Retype, word for word, every line of the records below starting at the one that contains "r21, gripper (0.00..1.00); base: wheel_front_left" and ending at the one that contains "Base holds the"; include both of those lines and nothing more.

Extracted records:
BEGIN
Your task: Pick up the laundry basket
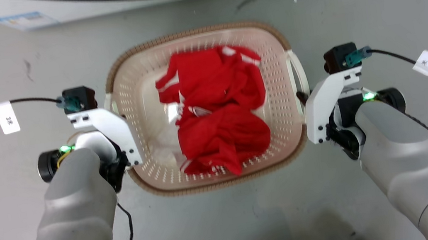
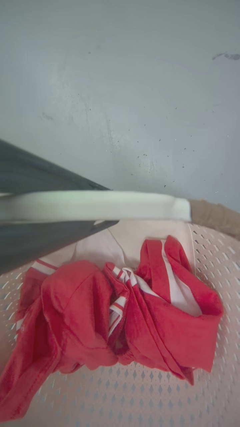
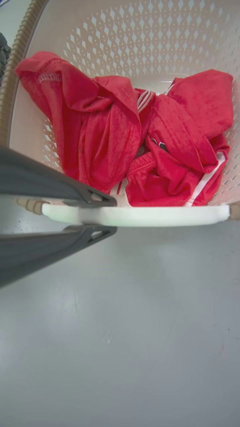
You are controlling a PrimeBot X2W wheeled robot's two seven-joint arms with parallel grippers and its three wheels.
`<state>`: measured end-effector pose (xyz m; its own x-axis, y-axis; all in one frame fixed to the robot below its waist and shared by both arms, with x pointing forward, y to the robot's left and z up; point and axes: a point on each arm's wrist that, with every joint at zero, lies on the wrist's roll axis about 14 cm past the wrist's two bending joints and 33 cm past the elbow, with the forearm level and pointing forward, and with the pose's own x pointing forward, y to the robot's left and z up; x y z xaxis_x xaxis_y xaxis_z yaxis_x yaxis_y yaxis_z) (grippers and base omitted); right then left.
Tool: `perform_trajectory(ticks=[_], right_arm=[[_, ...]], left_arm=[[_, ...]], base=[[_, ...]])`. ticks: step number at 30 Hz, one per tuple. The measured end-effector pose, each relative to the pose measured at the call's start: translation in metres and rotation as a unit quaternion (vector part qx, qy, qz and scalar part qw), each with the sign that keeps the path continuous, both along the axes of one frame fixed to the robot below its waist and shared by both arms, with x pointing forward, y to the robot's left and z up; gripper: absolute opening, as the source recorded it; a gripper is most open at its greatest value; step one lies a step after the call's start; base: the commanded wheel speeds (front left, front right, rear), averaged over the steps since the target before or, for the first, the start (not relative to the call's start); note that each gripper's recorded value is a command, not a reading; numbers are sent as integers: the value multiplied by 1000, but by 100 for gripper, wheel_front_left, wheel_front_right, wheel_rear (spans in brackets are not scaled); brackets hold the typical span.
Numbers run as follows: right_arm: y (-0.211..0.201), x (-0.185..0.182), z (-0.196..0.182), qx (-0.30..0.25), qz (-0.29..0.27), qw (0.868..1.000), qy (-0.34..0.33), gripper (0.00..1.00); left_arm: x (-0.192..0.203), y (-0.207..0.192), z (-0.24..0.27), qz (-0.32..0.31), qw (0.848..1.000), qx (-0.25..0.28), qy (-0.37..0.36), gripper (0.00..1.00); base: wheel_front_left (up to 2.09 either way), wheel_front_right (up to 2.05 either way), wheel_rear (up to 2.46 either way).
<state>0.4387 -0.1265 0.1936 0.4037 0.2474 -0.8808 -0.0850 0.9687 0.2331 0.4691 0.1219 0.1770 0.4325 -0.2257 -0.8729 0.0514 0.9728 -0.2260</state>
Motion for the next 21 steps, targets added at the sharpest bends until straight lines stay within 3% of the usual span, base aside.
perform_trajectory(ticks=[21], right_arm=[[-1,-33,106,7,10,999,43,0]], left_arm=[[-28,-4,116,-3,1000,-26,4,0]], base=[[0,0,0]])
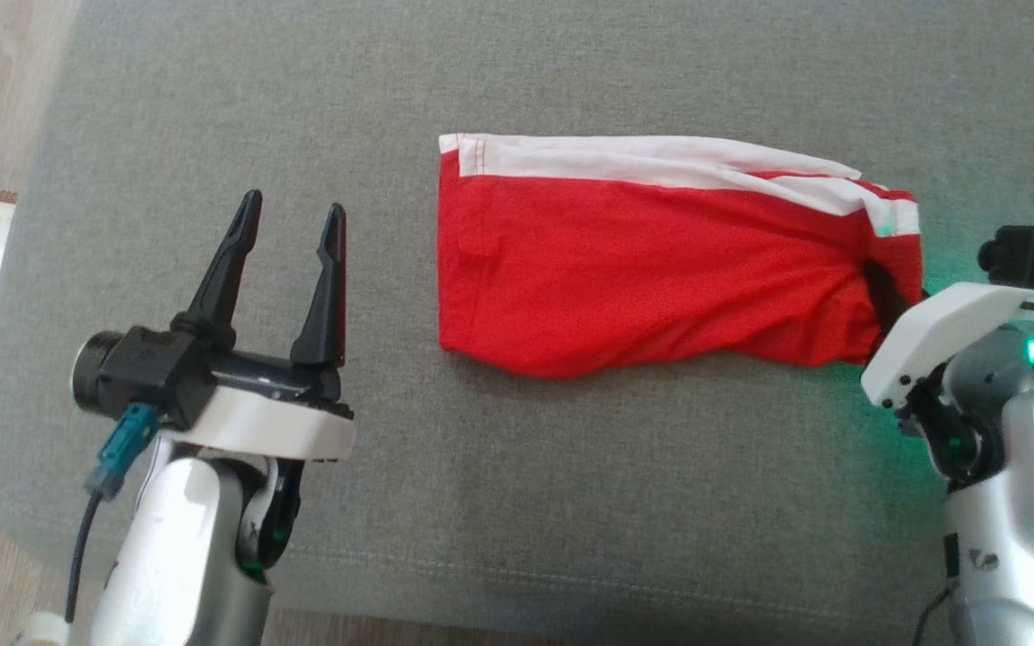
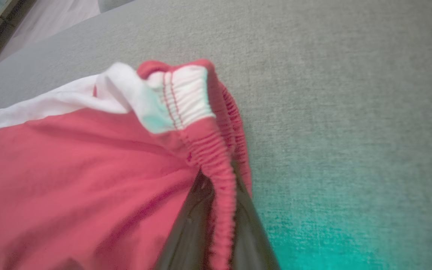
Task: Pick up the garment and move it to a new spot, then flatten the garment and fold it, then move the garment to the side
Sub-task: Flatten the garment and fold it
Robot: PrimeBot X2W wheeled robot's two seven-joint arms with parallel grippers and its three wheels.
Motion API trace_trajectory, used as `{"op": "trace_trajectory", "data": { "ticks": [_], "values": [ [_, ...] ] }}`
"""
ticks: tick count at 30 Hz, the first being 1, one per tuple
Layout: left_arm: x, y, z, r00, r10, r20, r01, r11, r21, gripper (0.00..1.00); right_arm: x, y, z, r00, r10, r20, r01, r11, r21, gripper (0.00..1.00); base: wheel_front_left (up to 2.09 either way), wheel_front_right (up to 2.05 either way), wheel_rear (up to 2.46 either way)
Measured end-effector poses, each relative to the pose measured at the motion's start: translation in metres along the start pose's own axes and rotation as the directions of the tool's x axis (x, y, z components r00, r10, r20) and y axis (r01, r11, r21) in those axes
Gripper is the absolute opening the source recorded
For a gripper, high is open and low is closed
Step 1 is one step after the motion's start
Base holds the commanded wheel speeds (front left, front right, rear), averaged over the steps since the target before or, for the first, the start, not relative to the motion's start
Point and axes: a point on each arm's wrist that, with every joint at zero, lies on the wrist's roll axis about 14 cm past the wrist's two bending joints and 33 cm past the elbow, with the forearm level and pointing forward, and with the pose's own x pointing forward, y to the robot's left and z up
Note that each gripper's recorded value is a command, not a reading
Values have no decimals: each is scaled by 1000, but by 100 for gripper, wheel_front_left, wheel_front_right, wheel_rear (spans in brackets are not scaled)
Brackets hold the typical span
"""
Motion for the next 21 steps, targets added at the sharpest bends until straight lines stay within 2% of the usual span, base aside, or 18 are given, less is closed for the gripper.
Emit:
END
- **Solution for this exercise**
Layout: left_arm: x, y, z, r00, r10, r20, r01, r11, r21, gripper (0.00..1.00); right_arm: x, y, z, r00, r10, r20, r01, r11, r21, gripper (0.00..1.00); base: wheel_front_left (up to 2.09 either way), wheel_front_right (up to 2.05 either way), wheel_rear (up to 2.46 either way)
Measured end-effector poses, each relative to the pose measured at the motion's start: translation in metres along the start pose's own axes and rotation as the directions of the tool's x axis (x, y, z components r00, r10, r20) and y axis (r01, r11, r21) in those axes
Gripper is the absolute opening the source recorded
For a gripper, high is open and low is closed
Step 1 is one step after the motion's start
Base holds the commanded wheel speeds (front left, front right, rear), averaged over the steps since the target before or, for the first, the start, not relative to the motion's start

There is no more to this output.